↓↓↓

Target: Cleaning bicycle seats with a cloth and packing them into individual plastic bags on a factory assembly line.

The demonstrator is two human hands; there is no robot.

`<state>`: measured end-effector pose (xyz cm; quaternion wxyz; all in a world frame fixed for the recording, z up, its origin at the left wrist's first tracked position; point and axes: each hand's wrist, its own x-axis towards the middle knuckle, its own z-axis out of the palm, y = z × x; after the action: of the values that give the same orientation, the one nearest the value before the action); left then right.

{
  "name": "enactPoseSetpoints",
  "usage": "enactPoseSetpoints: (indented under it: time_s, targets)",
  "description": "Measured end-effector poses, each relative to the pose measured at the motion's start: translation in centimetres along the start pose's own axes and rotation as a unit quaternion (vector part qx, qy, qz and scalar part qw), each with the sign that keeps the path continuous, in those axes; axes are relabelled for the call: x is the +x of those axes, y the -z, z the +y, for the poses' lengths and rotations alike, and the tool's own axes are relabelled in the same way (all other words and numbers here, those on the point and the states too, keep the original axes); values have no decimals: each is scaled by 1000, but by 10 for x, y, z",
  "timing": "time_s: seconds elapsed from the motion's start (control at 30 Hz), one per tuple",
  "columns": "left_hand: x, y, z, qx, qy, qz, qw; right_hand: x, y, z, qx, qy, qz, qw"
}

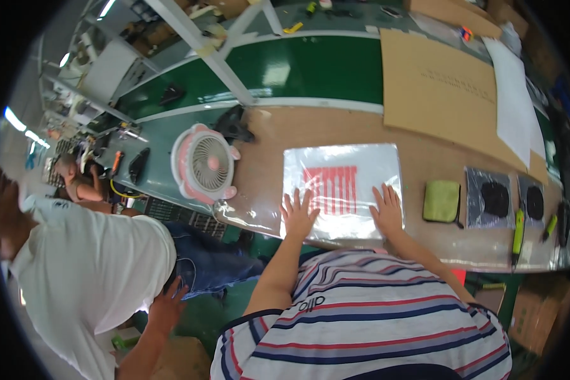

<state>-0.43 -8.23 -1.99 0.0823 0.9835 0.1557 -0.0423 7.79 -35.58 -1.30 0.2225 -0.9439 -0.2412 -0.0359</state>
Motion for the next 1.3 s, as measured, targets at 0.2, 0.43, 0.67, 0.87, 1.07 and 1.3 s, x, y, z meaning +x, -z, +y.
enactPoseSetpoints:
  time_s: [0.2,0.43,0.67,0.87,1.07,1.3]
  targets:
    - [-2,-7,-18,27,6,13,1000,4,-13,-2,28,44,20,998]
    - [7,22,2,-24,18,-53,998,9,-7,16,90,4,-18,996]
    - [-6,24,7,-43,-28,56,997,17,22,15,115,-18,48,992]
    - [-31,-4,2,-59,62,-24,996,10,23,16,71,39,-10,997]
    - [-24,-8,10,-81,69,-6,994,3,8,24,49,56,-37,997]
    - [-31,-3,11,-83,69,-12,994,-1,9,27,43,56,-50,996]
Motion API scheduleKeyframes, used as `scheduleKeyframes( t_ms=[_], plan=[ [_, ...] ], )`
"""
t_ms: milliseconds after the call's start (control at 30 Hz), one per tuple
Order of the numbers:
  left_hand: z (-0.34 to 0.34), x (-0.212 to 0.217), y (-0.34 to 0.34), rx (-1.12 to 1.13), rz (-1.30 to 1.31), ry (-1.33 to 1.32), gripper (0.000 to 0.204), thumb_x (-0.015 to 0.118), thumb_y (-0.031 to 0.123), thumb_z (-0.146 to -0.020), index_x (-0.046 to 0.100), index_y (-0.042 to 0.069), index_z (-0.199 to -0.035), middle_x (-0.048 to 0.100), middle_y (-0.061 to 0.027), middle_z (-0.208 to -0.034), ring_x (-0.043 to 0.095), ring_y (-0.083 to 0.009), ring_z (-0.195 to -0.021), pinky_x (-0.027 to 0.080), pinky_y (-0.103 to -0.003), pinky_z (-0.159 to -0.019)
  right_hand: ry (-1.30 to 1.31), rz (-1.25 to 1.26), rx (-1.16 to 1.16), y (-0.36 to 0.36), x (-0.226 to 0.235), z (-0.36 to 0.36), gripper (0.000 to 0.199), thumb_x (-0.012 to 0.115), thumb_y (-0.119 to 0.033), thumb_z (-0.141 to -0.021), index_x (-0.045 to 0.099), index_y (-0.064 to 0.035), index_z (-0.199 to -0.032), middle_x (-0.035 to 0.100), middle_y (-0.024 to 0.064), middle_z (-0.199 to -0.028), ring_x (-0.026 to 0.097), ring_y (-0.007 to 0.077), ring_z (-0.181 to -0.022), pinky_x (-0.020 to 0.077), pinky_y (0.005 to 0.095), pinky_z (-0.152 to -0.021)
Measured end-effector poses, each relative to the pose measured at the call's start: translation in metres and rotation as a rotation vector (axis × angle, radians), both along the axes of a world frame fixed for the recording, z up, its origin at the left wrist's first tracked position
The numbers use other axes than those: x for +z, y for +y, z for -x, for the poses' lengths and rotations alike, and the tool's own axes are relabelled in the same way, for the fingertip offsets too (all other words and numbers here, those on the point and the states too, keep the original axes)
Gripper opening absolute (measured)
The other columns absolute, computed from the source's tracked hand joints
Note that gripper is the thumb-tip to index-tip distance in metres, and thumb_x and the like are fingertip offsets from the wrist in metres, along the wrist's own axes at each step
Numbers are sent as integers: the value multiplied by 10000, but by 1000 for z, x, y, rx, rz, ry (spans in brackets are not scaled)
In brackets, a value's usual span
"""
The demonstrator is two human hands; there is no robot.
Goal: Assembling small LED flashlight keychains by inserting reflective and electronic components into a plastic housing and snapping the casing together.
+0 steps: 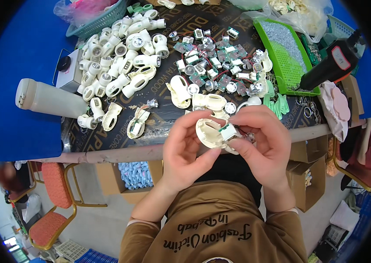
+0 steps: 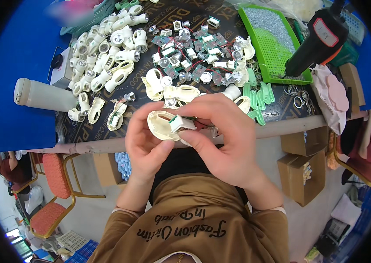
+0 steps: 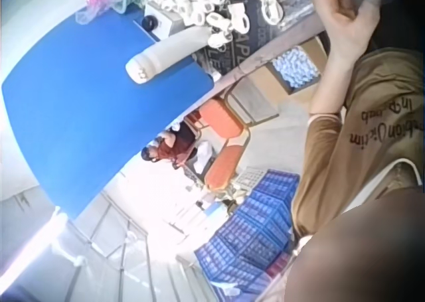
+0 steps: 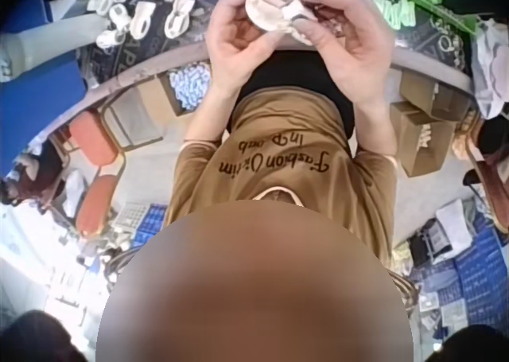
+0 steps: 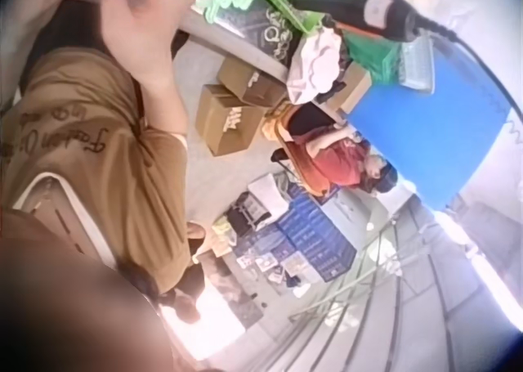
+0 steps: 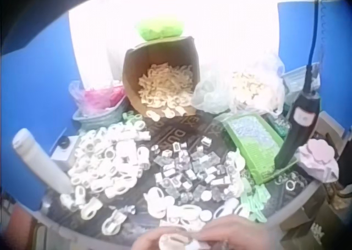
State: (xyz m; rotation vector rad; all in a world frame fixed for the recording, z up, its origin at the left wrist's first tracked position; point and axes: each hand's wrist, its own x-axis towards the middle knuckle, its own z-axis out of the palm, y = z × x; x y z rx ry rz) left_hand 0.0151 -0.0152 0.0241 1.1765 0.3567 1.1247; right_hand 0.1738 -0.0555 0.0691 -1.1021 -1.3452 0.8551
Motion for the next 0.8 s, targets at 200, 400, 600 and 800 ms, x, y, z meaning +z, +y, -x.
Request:
scheduleKeyframes(
  t_ms=[200, 400, 600, 800],
  plan=[
    [6, 0, -2, 25, -102, -19, 566, 620, -99, -741, 391, -33, -1255, 492, -182, -1202, 503, -242, -1127, 414, -354, -950, -150, -101, -85, 2, -1, 4, 243, 666, 26, -666, 624, -27, -899, 627, 89, -885, 579, 190, -728, 440, 272, -653],
    [11, 4, -3, 91, -133, 61, 572, 671, -66, -728, 427, -58, -1245, 498, -172, -1201, 505, -246, -1124, 417, -350, -949, -238, -174, -71, 5, 4, 2, 221, 669, 40, -643, 626, -38, -845, 638, 91, -827, 591, 223, -716, 441, 300, -655],
    [12, 8, -4, 96, -173, 144, 549, 694, -50, -712, 471, -73, -1213, 509, -170, -1184, 522, -233, -1091, 446, -326, -907, -208, -156, -49, 7, 7, 3, 214, 661, 51, -647, 634, -29, -844, 639, 92, -820, 608, 220, -736, 475, 293, -649],
    [12, 12, -3, 156, -259, 223, 547, 712, -43, -686, 501, -70, -1190, 545, -167, -1127, 548, -220, -1034, 463, -305, -859, -242, -171, -13, 5, 8, 1, 198, 664, 46, -652, 638, -25, -835, 639, 103, -822, 614, 219, -735, 481, 287, -643]
  ],
)
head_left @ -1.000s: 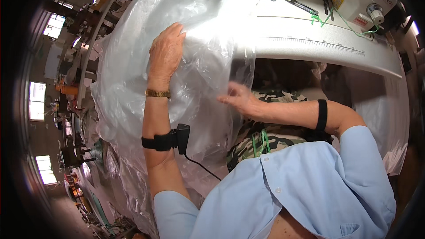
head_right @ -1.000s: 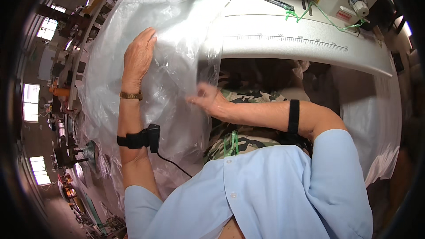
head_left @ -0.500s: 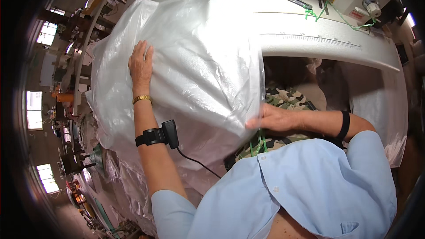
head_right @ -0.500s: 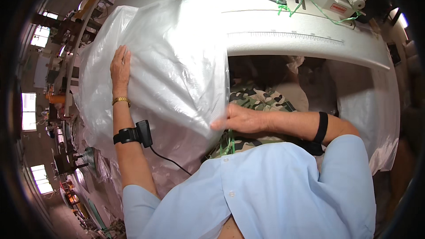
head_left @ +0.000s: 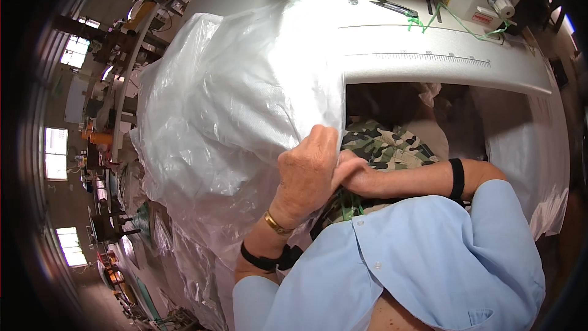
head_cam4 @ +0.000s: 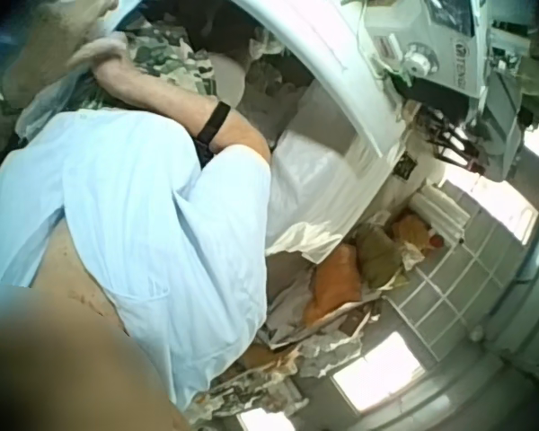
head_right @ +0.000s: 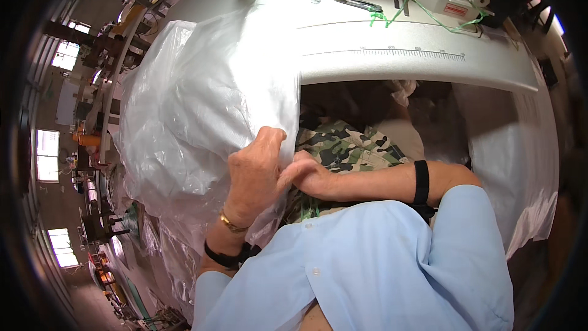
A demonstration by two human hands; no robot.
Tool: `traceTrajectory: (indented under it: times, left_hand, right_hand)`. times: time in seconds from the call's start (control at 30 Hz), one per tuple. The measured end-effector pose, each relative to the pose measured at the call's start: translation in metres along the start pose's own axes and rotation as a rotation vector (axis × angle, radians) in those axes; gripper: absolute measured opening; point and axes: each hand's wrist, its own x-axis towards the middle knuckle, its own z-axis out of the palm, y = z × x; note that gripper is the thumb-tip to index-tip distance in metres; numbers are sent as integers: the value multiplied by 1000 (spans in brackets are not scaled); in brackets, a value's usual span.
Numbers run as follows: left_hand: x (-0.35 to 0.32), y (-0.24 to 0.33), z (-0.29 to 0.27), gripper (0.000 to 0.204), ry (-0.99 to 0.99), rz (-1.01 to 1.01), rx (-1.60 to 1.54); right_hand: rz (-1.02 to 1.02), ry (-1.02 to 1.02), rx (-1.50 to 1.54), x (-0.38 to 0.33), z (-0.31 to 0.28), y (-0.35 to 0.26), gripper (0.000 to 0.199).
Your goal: The recorder is using a heavy-duty industrial sewing machine to stitch together large white woven plastic/synthetic bags.
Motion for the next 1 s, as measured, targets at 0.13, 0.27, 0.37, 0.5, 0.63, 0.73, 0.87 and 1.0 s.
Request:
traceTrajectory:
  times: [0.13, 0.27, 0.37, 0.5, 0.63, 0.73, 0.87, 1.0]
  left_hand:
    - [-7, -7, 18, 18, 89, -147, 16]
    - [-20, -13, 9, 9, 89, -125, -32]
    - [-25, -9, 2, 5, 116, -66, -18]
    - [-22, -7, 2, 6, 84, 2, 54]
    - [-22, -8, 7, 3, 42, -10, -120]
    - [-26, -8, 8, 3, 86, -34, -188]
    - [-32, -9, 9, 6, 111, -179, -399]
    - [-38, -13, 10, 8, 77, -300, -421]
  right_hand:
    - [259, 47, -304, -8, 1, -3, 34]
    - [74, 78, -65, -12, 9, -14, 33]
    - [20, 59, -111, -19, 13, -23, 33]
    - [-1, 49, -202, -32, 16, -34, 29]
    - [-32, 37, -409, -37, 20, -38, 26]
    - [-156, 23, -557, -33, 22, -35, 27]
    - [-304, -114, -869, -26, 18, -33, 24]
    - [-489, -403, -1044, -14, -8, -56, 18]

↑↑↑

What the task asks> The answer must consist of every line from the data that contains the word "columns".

Output for this task>
  "columns": "left_hand: x, y, z, qx, qy, qz, qw; right_hand: x, y, z, qx, qy, qz, qw"
The other columns absolute, computed from the source's tracked hand joints

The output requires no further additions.